Tive excelentes professores em todos os cursos, mas como falei anteriormente, a Química Orgânica sempre despertou meu interesse pelas suas aplicações e, com certeza, pelos  professores que ministraram as disciplinas desta área.

Um exemplo da pesquisa desenvolvida pela Profª Drª Maria Helena pode ser encontrado no artigo “Chemical Constituents, Antiproliferative and Antioxidant Activities of Vernonanthura nudiflora (Less.) H. Rob. Aerial Parts”, publicado no periódico Journal of the Brazilian Chemical Society. No trabalho em questão, foram investigadas as atividades antioxidantes e antiproliferativas contra células tumorais humanas da planta Vernonanthura nudiflora, da qual foram isolados os constituintes químicos de suas partes aéreas[8].

Além da Profª Drª Maria Helena, outros professores também fazem pesquisa na área de Química de Produtos Naturais na Universidade Estadual de Maringá, dentre eles a Profª Drª Debora Cristina Baldoqui, que trabalha em conjunto com a Profª Maria Helena, no Grupo de Síntese e Produtos Naturais (GSPN). Além delas, temos os Professores Dr Armando Mateus Pomini e Drª Silvana Maria de Oliveira que trabalha com Fitoquímica de Espécies do Cerrado e da Mata Atlântica  e Síntese de Derivados Nitrogenados de Produtos Naturais abundantes no grupo FitoSín.

REFERÊNCIAS
[1] VIEGAS JR, Cláudio; BOLZANI, Vanderlan da Silva; BARREIRO, Eliezer J. Os produtos naturais e a química medicinal moderna. Química Nova, v. 29, n. 2, p. 326-337, 2006.

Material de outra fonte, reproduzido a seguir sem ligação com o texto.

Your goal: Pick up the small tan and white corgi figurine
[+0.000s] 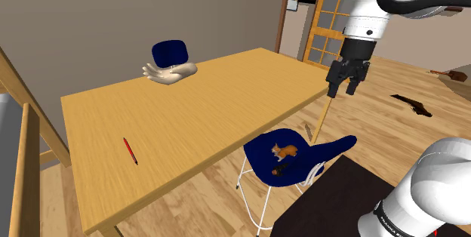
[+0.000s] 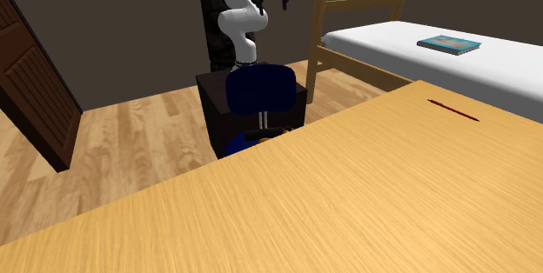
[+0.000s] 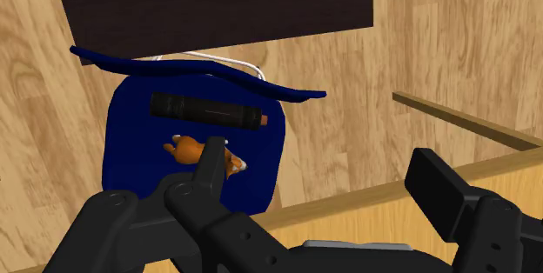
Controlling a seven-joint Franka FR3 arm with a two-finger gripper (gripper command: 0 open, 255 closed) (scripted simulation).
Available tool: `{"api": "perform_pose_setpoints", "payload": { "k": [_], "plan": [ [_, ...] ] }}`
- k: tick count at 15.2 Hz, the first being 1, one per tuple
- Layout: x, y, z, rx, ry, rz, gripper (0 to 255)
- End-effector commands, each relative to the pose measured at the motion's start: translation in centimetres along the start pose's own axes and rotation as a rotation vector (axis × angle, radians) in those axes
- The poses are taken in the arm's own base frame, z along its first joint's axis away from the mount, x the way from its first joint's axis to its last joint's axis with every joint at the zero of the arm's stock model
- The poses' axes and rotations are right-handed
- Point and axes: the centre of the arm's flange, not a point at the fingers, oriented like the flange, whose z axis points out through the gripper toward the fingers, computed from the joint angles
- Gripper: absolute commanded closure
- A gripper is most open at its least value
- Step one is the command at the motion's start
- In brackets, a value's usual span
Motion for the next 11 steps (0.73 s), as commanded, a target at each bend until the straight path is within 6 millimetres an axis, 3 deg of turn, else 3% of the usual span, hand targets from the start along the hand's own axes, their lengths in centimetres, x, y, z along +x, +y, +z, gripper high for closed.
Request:
{"api": "perform_pose_setpoints", "payload": {
  "k": [1, 11],
  "plan": [
    [0.0, 0.0, 0.0, 0.0, 0.0, 0.0, 0],
    [6.2, 3.6, 10.8, -0.088, -0.04, -0.248, 0]
  ]
}}
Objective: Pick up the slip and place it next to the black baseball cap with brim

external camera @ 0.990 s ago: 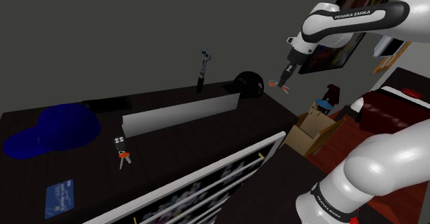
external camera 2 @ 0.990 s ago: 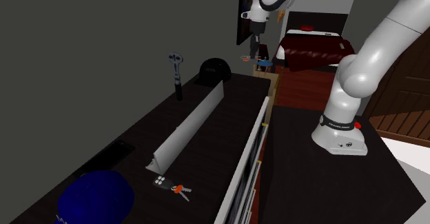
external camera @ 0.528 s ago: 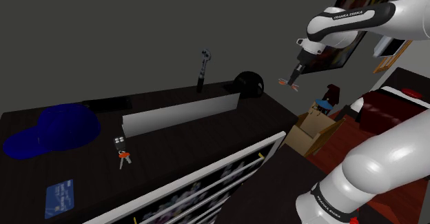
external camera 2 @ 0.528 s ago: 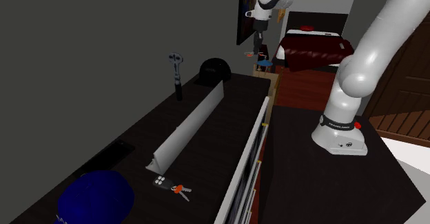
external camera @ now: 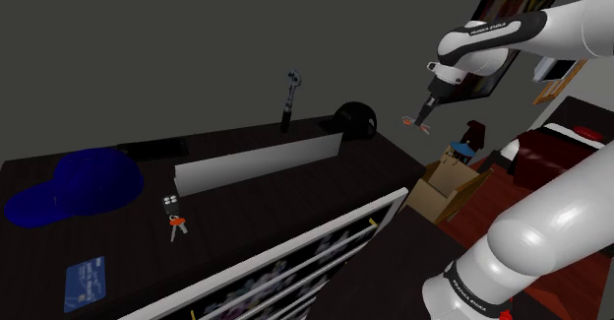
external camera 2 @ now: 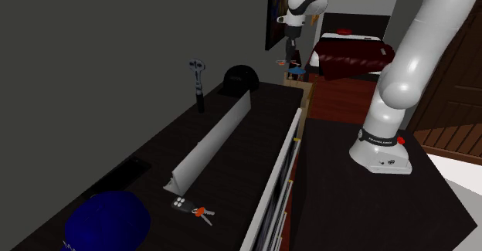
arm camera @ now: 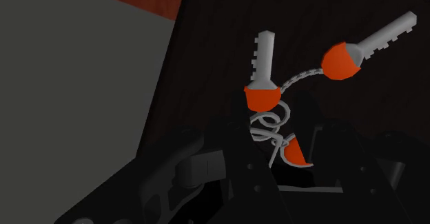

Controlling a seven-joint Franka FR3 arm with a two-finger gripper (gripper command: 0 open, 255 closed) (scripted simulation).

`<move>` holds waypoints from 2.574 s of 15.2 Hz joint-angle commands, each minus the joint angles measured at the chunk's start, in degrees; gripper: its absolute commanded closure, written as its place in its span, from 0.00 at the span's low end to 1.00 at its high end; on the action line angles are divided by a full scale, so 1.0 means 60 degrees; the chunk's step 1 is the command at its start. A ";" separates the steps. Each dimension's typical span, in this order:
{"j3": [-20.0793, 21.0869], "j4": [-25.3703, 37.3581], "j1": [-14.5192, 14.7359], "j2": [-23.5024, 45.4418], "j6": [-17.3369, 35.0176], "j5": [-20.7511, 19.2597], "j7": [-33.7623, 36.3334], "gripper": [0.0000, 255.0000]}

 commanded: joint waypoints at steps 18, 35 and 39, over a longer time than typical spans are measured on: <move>-0.0159 -0.1246 0.0037 0.1361 0.2420 0.0881 -0.0789 1.00; -0.0070 -0.1583 -0.0004 0.2376 0.3595 0.1764 -0.1485 1.00; -0.0070 -0.1583 -0.0003 0.2375 0.3594 0.1763 -0.1484 0.00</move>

[2] PINTO, Angelo C. O Brasil dos viajantes e dos exploradores e a química de produtos naturais brasileira. Química nova, v. 18, n. 6, p. 608-615, 1995.
[3] BESSA, Carliani Dal Piero Betzel. Estudo Químico e Biológico em alcaloides de Hippeastrum aulicum (KER GAWL.) HERB.: uma espécie da família Amaryllidaceae. Mestrado em Química – UFES. Vitória, 2015.

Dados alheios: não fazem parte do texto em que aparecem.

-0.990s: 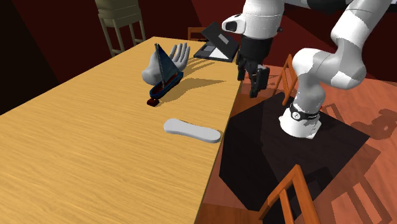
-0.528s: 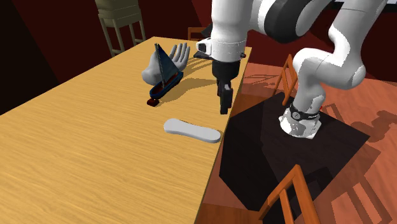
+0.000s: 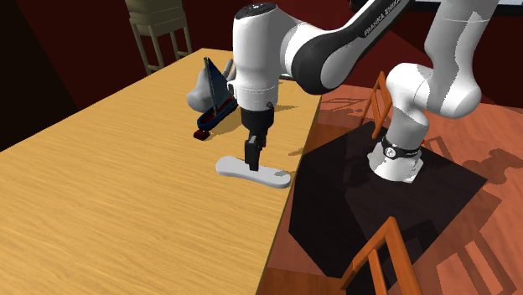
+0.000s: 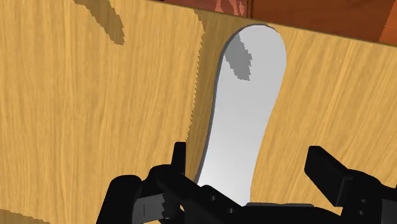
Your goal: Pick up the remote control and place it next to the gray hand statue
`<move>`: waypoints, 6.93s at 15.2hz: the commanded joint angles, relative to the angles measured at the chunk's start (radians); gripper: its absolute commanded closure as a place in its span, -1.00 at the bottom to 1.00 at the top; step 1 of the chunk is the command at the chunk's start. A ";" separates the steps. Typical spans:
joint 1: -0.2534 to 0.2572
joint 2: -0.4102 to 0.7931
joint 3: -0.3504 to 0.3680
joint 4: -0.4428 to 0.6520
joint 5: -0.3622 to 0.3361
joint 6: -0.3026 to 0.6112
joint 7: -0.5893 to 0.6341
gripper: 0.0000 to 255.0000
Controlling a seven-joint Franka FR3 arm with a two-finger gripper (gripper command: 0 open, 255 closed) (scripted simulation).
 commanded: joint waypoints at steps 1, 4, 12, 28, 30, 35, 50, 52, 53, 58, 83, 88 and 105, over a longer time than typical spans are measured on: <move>-0.008 0.053 -0.008 0.029 0.012 0.030 0.023 -1.00; -0.009 0.073 -0.008 0.012 0.015 0.068 0.021 -1.00; -0.010 0.107 -0.007 -0.011 0.019 0.125 0.018 -1.00; -0.010 0.092 -0.008 -0.002 0.017 0.100 0.019 1.00; -0.009 0.077 -0.008 0.008 0.015 0.075 0.020 1.00; -0.008 0.043 -0.009 0.038 0.011 0.012 0.023 1.00; -0.007 -0.029 -0.008 0.158 0.003 -0.180 0.026 1.00; -0.006 -0.035 -0.008 0.178 0.002 -0.206 0.026 1.00; -0.006 -0.037 -0.008 0.188 0.002 -0.219 0.026 1.00; -0.006 -0.048 -0.008 0.243 0.001 -0.284 0.026 1.00; -0.182 -0.318 -0.223 0.051 -0.086 -0.342 -0.335 1.00; -0.232 -0.338 -0.298 0.041 -0.113 -0.343 -0.449 1.00; -0.372 -0.182 -0.603 0.215 -0.079 -0.344 -0.914 1.00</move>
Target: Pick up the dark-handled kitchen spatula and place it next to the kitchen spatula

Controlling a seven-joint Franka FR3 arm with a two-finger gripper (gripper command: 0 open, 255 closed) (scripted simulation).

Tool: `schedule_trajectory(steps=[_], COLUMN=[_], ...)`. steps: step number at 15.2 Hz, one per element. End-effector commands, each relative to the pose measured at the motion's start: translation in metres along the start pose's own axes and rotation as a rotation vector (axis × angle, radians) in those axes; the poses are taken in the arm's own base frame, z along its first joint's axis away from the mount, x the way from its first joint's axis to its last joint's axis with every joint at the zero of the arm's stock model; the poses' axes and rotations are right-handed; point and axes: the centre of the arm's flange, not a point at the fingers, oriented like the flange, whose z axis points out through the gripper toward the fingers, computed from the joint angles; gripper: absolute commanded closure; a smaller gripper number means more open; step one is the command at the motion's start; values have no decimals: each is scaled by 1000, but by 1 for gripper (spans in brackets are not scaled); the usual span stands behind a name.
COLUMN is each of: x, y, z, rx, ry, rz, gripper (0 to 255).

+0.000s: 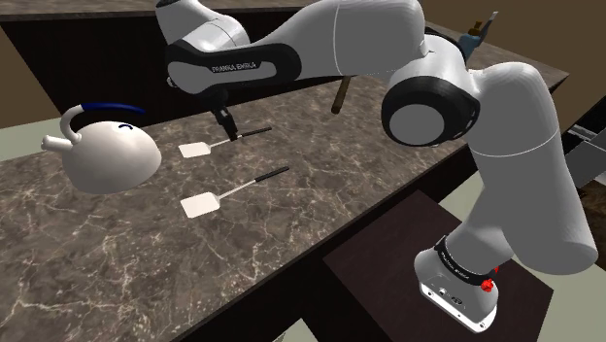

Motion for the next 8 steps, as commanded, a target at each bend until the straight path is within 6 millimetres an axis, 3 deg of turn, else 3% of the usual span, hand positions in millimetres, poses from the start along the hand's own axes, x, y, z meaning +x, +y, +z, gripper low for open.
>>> schedule_trajectory(steps=[1,5,8], x=[0,0,0], y=[0,0,0], z=[0,-50,-50], rx=[0,0,0], ry=[0,0,0], rz=[0,0,0], gripper=[0,0,0])
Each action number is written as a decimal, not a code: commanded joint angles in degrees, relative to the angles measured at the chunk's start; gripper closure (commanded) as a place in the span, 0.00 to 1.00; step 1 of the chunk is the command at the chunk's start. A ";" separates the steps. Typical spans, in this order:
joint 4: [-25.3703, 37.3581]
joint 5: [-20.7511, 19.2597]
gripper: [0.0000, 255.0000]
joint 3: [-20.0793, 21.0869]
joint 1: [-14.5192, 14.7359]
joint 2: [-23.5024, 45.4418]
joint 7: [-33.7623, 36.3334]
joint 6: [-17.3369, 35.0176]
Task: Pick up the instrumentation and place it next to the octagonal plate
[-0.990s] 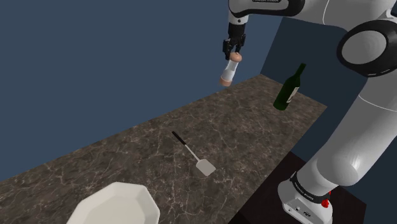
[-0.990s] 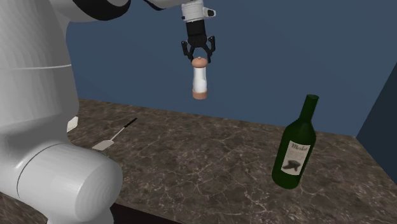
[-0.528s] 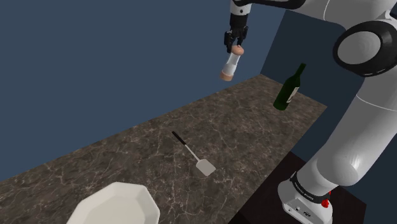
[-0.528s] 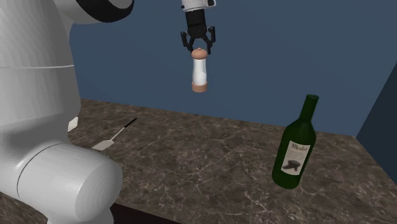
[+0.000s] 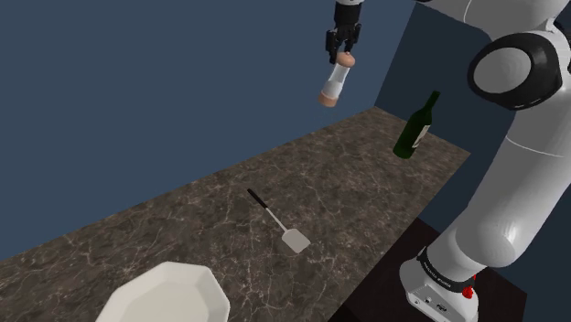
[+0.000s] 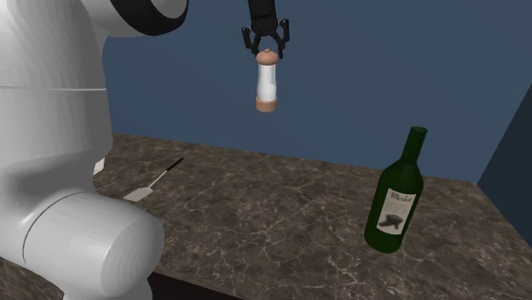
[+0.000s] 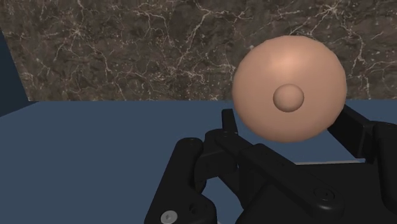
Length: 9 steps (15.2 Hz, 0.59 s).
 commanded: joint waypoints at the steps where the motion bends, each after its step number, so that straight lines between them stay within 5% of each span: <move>1: -1.14 -0.20 1.00 0.43 0.78 -1.26 1.13 -0.32; 9: -13.07 -0.92 1.00 4.75 6.62 -10.65 11.39 0.58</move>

[4] DOS SANTOS, Cláudia Valle Cabral Dias. Avaliação do efeito dos extratos aquoso e metanólico oriundos de folhas da schninus terebinthifolius, raddi (aroeira) sobre culturas de esplenócitos de camundongos isogênicos balb/ce cba e sobre a bactéria corynebacterium pseudotuberculosis. Tese em Imunologia – UFBA. Salvador, 2010.

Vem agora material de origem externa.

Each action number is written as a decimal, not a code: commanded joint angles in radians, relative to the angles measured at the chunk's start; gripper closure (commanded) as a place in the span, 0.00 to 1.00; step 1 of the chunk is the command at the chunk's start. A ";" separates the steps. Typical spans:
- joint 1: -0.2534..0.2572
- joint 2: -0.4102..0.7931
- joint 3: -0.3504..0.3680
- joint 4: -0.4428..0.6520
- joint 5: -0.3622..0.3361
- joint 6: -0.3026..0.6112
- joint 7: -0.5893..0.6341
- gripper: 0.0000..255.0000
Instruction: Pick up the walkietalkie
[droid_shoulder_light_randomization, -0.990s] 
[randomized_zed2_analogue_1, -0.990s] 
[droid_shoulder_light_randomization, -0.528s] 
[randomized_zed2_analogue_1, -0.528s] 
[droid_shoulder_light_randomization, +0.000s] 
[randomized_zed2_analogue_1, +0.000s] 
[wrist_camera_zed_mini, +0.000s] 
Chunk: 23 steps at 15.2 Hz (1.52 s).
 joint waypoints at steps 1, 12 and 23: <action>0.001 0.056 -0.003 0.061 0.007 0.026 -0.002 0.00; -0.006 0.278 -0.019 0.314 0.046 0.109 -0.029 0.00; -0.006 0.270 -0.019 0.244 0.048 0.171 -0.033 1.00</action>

[5] PINTO, Angelo C. Alguns aspectos da história da aspirina. Instituto de Química, 2011.
[6] LE COUTEUR, Penny; BURRESON, Jay. Os botões de Napoleão. Tradução de Maria Luiza X. de, 2006.
[7] Maria Helena Sarragiotto, Currículo Lattes. Disponível em: <http://lattes.cnpq.br/8448657508273652>. Acesso em: 04/05/2020.
[8] Anderson V. G. Ramos, Juliana L. B. Peixoto, Márcia R. P. Cabral, Ana Maria Amrein, Tatiana S. Tiuman, Solange M. Cottica, Ilza M. O. Souza, Ana Lucia T. G. Ruiz, Mary Ann Foglio, Marta R. B. Carmo, Maria Helena Sarragiotto, Debora C. Baldoqui.  Chemical Constituents, Antiproliferative and Antioxidant Activities of Vernonanthura nudiflora (Less.) H. Rob. Aerial Parts. J. Braz. Chem. Soc., Vol. 30, No. 8, 1728-1740, 2019.